The following are related quotes:

“God alone knows how [Terman] estimated Galton’s IQ as 200.”
— Peter Medawar (1977), "Unnatural Science" [7]
“I point out that Sir Francis was taken quite seriously as a leading intellect of his time. The American hereditarian Lewis Terman, the man most responsible for instituting IQ tests in America, retrospectively calculated Gallon's IQ at above 200, but accorded only 135 to Darwin and a mere 100-110 to Copernicus? On this ludicrous incident in the history of mental testing, see: pgs. 213-218. Darwin, who approached hereditarian arguments with strong suspicion, wrote after reading Hereditary Genius: ‘You have made a convert of an opponent in one sense, for I have always maintained that, excepting fools, men did not differ much in intellect, only in zeal and hard work"’ (Galton, 1909, pf. 290). Galton responded: ‘The rejoinder that might be made to his remark about hard work, is that character, including the aptitude for work, is heritable like every other faculty’.”
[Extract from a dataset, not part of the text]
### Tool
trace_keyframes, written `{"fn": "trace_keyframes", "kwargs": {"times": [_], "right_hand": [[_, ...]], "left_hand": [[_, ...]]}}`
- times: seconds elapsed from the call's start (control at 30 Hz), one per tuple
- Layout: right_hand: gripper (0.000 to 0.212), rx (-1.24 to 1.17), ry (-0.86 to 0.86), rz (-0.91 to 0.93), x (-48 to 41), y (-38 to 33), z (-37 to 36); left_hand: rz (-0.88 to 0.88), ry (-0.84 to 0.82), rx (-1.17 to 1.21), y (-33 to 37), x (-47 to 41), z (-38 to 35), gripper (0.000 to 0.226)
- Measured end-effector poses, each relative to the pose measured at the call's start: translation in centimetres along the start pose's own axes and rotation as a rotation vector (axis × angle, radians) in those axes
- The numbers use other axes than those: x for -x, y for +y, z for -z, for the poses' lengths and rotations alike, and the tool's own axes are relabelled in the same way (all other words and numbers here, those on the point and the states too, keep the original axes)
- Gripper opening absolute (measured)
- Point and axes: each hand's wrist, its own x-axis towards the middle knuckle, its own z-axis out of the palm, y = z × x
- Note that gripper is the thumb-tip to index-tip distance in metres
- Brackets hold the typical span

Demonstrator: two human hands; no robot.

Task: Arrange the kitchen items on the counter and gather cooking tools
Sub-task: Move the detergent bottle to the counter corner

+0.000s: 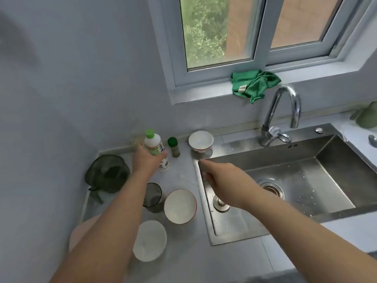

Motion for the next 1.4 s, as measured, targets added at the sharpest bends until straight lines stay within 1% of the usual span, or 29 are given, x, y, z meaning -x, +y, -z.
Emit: {"fn": "trace_keyframes", "kwargs": {"times": [0.1,0.23,0.37,0.43,0.5,0.57,0.67,0.73,0.8,0.83,0.9,0.97,1.03,1.07,1.13,1.23,1.33,1.4], "right_hand": [[0.039,-0.005,-0.036,-0.060,-2.6,-0.4,-0.9],[0.052,-0.014,-0.064,-0.103,-4.5,-0.8,-1.9],[0.055,-0.003,-0.078,-0.153,-5.7,-0.9,-2.9],[0.055,-0.003,-0.078,-0.158,-5.8,-1.0,-3.2],[0.058,-0.012,-0.078,-0.167,-5.9,-1.2,-3.2],[0.063,-0.039,-0.065,-0.178,-5.7,-1.3,-3.0],[0.077,-0.159,-0.019,-0.207,-4.3,-0.9,-2.4],[0.084,-0.317,0.041,-0.204,-2.6,-0.7,-1.5],[0.083,-0.485,0.129,-0.196,-0.6,-0.6,-0.8],[0.080,-0.550,0.193,-0.227,1.1,-0.2,-0.5],[0.072,-0.649,0.302,-0.308,3.7,0.5,-0.2],[0.066,-0.684,0.410,-0.409,7.1,1.5,0.0],[0.063,-0.693,0.497,-0.497,11.1,2.6,0.5],[0.062,-0.698,0.507,-0.522,11.5,2.8,0.4],[0.062,-0.695,0.616,-0.630,16.2,3.9,0.7],[0.063,-0.693,0.735,-0.748,22.6,4.5,1.0],[0.060,-0.693,0.886,-0.828,30.7,4.5,1.0],[0.055,-0.679,0.961,-0.864,35.5,4.0,1.0]], "left_hand": [[0.028,0.025,0.096,-1.2,-2.7,-0.9,0.076],[0.018,0.066,0.084,-2.3,-4.1,-2.3,0.070],[-0.004,0.051,0.069,-3.3,-4.4,-2.5,0.063],[-0.045,0.044,0.054,-3.2,-3.9,-1.8,0.063],[-0.130,0.043,0.023,-2.1,-2.9,-0.4,0.060],[-0.235,0.004,-0.030,-0.3,-1.5,1.2,0.056],[-0.377,-0.157,-0.044,4.1,1.8,2.7,0.048],[-0.456,-0.309,0.001,6.8,4.6,2.6,0.045],[-0.489,-0.482,0.093,9.1,7.2,2.0,0.046],[-0.503,-0.580,0.140,10.2,8.6,1.0,0.049],[-0.505,-0.713,0.190,11.7,10.8,-0.7,0.051],[-0.534,-0.837,0.220,13.0,13.2,-3.0,0.050],[-0.581,-0.959,0.211,14.3,16.2,-5.6,0.054],[-0.578,-0.985,0.201,14.4,16.6,-5.9,0.056],[-0.623,-1.099,0.179,15.7,20.4,-8.5,0.058],[-0.713,-1.217,0.146,17.2,26.2,-11.3,0.057],[-0.817,-1.332,0.117,18.2,34.2,-13.4,0.046],[-0.875,-1.379,0.105,18.4,39.1,-14.4,0.038]]}}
— Stephen Gould (1980), The Mismeasure of Man (pg. #)
“Based on Karl Pearson's four volume biography of Galton, Terman (1917) analyzed Galton's intellectual accomplishments as a child and estimated Galton's mental age as a child as roughly twice his physical age. That is, at age five he was reasoning as would a normal ten-year-old, and by the time he was eight, had accomplished what a nor-mal 16-year-old could do. Thus, Terman estimated Galton's IQ as surpassing 200. Although trained in mathematics and medicine at Cambridge, when he was 22 the death of his father and the resulting inheritance allowed him to forgo continuing in medicine and instead to satisfy the desire to travel he had acquired as a brilliant if somewhat cavalier student.”